Juga sebagaimana disebutkan dalam riwayat, bahwa Ali RA pernah ditanya oleh seseorang, “Apakah Rasulullah telah memberimu suatu ilmu atau nasihat khusus yang tidak diberikan kepada orang lain?” maka ia menjawab, “Demi Allah, demi Yang menciptakan Surga dan Jiwa. Aku tidak memiliki sesuatu yang khusus kecuali pemahaman Alquran yang Allah berikan kepada hamba-Nya.” Ibnu Adi Dunya berkata, “Ilmu Alquran dan pengetahuan yang didapat darinya seperti lautan yang atk bertepi.”

Menurut Maulana Zakariyya, ilmu-ilmu yang telah diterangkan di atas adalah alat bagi para mufassir Alquran. "Seseorang yang tidak memiliki ilmu-ilmu tersebut lalu menafsirkan Alquran, berarti ia telah menafsirkan menurut pendapatnya sendiri, yang larangannya telah disebutkan dalam banyak hadits," kata Maulana Zakariyya.

Para sahabat telah memperoleh ilmu bahasa arab secara turun temurun, dan ilmu lainnya mereka dapatkan melalui cahaya Nubuwwah.
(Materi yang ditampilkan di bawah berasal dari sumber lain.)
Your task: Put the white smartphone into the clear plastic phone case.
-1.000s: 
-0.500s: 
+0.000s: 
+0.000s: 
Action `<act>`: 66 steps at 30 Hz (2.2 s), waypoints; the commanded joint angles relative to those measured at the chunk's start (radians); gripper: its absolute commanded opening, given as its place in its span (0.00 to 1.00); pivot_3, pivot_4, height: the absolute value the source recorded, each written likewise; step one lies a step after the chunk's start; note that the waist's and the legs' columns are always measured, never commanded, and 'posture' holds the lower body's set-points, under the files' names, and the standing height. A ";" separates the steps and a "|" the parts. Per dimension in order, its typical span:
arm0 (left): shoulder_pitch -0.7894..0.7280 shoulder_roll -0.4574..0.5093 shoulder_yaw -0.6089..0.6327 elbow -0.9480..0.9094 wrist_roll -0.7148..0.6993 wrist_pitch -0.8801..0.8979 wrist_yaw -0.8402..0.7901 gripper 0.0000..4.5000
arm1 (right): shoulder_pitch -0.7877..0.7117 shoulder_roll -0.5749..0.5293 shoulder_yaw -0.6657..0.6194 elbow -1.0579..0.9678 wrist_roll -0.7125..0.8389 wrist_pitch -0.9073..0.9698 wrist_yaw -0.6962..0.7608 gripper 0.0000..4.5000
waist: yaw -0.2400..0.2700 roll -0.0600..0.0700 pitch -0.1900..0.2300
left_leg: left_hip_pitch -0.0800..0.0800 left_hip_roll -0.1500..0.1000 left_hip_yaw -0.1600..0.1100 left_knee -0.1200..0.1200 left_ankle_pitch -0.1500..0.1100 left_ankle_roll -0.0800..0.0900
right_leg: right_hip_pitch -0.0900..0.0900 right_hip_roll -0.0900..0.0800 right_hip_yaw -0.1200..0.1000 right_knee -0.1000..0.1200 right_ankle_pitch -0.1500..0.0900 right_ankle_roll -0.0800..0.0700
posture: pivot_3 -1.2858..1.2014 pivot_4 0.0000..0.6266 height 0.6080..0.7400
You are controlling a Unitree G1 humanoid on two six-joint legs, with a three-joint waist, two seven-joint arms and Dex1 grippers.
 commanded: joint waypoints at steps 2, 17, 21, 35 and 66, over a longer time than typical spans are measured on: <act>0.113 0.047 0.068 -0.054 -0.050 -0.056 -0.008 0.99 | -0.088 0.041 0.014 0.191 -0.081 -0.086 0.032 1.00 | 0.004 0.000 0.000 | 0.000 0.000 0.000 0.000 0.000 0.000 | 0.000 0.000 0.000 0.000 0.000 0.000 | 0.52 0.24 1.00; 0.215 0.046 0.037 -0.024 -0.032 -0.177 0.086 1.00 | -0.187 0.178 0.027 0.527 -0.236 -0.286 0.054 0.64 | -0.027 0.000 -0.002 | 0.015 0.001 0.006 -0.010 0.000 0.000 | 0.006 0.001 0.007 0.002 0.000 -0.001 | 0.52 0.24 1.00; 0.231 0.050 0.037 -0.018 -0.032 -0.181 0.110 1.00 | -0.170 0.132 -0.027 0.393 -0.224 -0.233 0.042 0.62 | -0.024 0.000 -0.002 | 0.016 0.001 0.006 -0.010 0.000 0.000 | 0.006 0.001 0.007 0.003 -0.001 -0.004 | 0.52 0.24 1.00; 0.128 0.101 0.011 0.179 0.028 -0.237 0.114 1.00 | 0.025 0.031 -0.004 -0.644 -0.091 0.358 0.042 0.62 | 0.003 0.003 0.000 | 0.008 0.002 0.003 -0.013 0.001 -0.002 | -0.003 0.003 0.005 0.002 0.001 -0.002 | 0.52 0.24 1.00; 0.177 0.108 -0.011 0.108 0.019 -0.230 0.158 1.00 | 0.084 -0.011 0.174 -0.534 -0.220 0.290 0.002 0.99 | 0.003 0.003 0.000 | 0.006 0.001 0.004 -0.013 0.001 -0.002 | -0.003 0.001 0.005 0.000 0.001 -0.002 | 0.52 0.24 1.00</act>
Imam Suyuthi rah.a. berkata, “Mungkin kalian berpendapat bahwa ilmu Wahbi itu berada diluar kemampuan manusia. Padahal tidak demikian, karena Allah sendiri telah menunjukan caranya, misalnya dengan mengamalkan ilmu yang dimiliki dan tidak mencintai dunia.”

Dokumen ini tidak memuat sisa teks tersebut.